More than two decades after the publication of her landmark 1996 novel "Sex and the City," Candace Bushnell has written a follow-up. "Is There Still Sex in the City?" (Grove Press, $26) examines the lives of a group of female friends, only now they're in their 50s, not their 30s. And there are other differences.
Bushnell, 60, spoke with Newsday about her latest.
Q: Unlike "Sex and the City," this book is not about Carrie Bradshaw. The narrator is Candace. That's you, right? So why isn't the book a memoir?
A: In a memoir you want people, places and events to be real. Here they are representational. It's auto-fiction. All the stories are true, but some of the details are changed.

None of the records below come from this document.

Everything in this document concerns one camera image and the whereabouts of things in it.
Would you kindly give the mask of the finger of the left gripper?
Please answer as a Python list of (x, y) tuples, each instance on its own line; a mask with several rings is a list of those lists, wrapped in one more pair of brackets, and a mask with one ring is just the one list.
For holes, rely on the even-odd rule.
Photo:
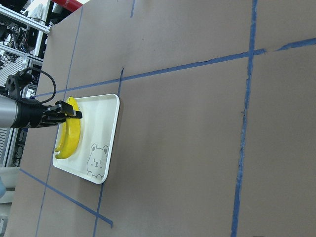
[(43, 119), (43, 126), (56, 126), (60, 123), (64, 123), (66, 118), (45, 117)]
[(75, 110), (72, 105), (64, 101), (57, 101), (50, 108), (50, 113), (57, 118), (82, 118), (82, 113), (79, 110)]

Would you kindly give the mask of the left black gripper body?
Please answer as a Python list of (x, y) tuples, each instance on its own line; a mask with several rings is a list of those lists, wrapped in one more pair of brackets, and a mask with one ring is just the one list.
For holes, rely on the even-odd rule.
[(17, 117), (16, 128), (40, 128), (53, 126), (53, 122), (46, 120), (45, 112), (51, 106), (45, 106), (30, 99), (16, 99)]

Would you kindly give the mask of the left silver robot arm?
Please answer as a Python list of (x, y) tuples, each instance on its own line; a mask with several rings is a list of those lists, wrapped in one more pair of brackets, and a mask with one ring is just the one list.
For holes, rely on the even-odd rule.
[(23, 99), (17, 101), (6, 96), (0, 97), (1, 128), (41, 128), (56, 126), (67, 119), (80, 121), (82, 113), (64, 101), (57, 101), (53, 106), (31, 103)]

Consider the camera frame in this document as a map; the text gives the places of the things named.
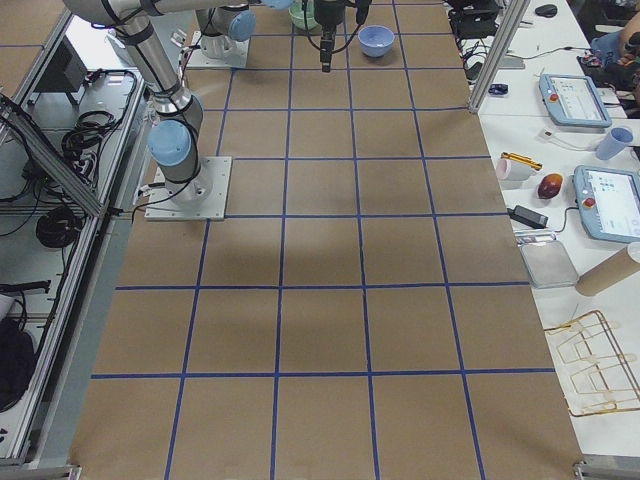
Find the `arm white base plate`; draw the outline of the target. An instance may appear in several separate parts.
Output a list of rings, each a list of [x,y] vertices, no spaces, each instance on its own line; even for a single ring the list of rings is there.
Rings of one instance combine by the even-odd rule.
[[[185,190],[171,182],[153,189],[145,209],[149,221],[223,221],[225,219],[228,189],[232,170],[230,156],[200,158],[200,172]]]
[[[196,30],[192,45],[198,46],[186,63],[188,69],[243,69],[246,67],[250,41],[239,42],[221,35],[201,39]]]

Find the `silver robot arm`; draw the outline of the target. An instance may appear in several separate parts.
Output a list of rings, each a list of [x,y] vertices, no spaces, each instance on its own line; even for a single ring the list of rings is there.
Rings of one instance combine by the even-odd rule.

One thing that's similar about the two books is their inspiration. When I wrote "Sex and the City," I had reached a part of my life there was no road map for. Women in their 30s weren't supposed to be single. But there we were. Then it happened all over again when I hit my 50s. Divorced, single, and again there was no road map. "Over 50" is not a demographic people have paid much attention to. But I looked around and saw that there were a lot of people like me.
Q: You coin the term Middle-Aged Madness, MAM, to describe what you and your friends went through.
A: Going from a lifestyle oriented around raising children to the nonreproductive, postmenopausal world, women are finding themselves in a life they never expected or even thought much about. In addition to the real physical changes, there are huge emotional disruptions.
Everybody has to deal with loss — so many kinds of loss, including the loss of your value to society. You're a woman over 50? You're not important, that's the message you get.